* [Activity]: Restate word for word the span that opens with the line containing "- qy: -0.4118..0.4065" and closes with the final line of the data; give only those lines.

* [Supplied data]:

□ □ □ □

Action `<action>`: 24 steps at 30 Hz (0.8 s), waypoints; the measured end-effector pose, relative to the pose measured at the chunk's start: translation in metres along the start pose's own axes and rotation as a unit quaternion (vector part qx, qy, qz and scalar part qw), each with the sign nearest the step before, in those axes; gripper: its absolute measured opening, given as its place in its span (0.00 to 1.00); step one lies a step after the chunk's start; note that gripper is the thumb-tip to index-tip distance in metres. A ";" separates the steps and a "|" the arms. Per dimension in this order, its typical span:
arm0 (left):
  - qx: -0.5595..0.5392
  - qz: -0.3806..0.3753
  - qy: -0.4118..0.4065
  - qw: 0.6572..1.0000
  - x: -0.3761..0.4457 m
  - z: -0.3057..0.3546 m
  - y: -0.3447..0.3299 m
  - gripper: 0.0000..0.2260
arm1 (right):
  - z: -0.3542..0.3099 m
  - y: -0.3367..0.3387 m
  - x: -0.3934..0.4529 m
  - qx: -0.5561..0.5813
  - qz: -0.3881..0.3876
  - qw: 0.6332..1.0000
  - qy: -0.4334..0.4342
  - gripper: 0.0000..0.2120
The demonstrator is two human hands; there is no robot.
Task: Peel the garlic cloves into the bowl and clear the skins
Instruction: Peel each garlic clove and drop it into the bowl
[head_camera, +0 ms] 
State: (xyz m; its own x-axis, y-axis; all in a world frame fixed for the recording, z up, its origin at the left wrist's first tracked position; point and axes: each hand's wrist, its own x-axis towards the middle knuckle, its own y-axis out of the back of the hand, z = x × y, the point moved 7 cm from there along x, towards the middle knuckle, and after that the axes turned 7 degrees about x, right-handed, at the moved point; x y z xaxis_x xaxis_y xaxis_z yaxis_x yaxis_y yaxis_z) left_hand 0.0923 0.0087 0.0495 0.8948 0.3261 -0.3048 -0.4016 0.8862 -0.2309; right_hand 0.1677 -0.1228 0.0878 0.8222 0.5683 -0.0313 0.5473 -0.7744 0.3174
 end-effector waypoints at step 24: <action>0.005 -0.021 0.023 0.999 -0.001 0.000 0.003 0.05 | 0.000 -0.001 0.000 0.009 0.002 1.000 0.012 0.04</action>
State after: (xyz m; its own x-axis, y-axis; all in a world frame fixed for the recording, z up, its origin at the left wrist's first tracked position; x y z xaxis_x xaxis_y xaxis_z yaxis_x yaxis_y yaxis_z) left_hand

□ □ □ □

* [Solution]:
  - qy: -0.4118..0.4065
  - qw: 0.6572..1.0000
  - x: -0.3761..0.4457 m
  - z: -0.3057..0.3546 m
  - y: -0.3447..0.3299 m
  - gripper: 0.0000..0.2260
arm1 (right):
  - z: -0.3542..0.3099 m
  - y: -0.3367..0.3387 m
  - x: -0.3934..0.4529 m
  - qx: -0.5561..0.5813
  - qz: -0.3881..0.3876
  - qw: 0.6332..1.0000
  - qy: -0.4334..0.4342
  - gripper: 0.0000..0.2120
The demonstrator is two human hands; there is no robot.
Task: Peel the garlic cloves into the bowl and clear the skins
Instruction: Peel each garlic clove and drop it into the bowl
[head_camera, +0 ms] 
State: (xyz m; its own x-axis, y-axis; all in a world frame fixed for the recording, z up, its origin at the left wrist's first tracked position; point and axes: each hand's wrist, its own x-axis towards the middle knuckle, its own y-axis out of the back of the hand, z = x × y, the point moved 7 cm from there along x, towards the middle knuckle, and after that the axes turned 7 degrees about x, right-handed, at the moved point; x y z xaxis_x xaxis_y xaxis_z yaxis_x yaxis_y yaxis_z) left_hand 0.0923 0.0087 0.0495 0.8948 0.3261 -0.3048 -0.4016 0.8862 -0.2309; right_hand 0.1677 -0.1228 0.0878 0.8222 0.5683 -0.0313 0.5473 -0.7744 0.3174
 end-effector waypoints at step 24: <action>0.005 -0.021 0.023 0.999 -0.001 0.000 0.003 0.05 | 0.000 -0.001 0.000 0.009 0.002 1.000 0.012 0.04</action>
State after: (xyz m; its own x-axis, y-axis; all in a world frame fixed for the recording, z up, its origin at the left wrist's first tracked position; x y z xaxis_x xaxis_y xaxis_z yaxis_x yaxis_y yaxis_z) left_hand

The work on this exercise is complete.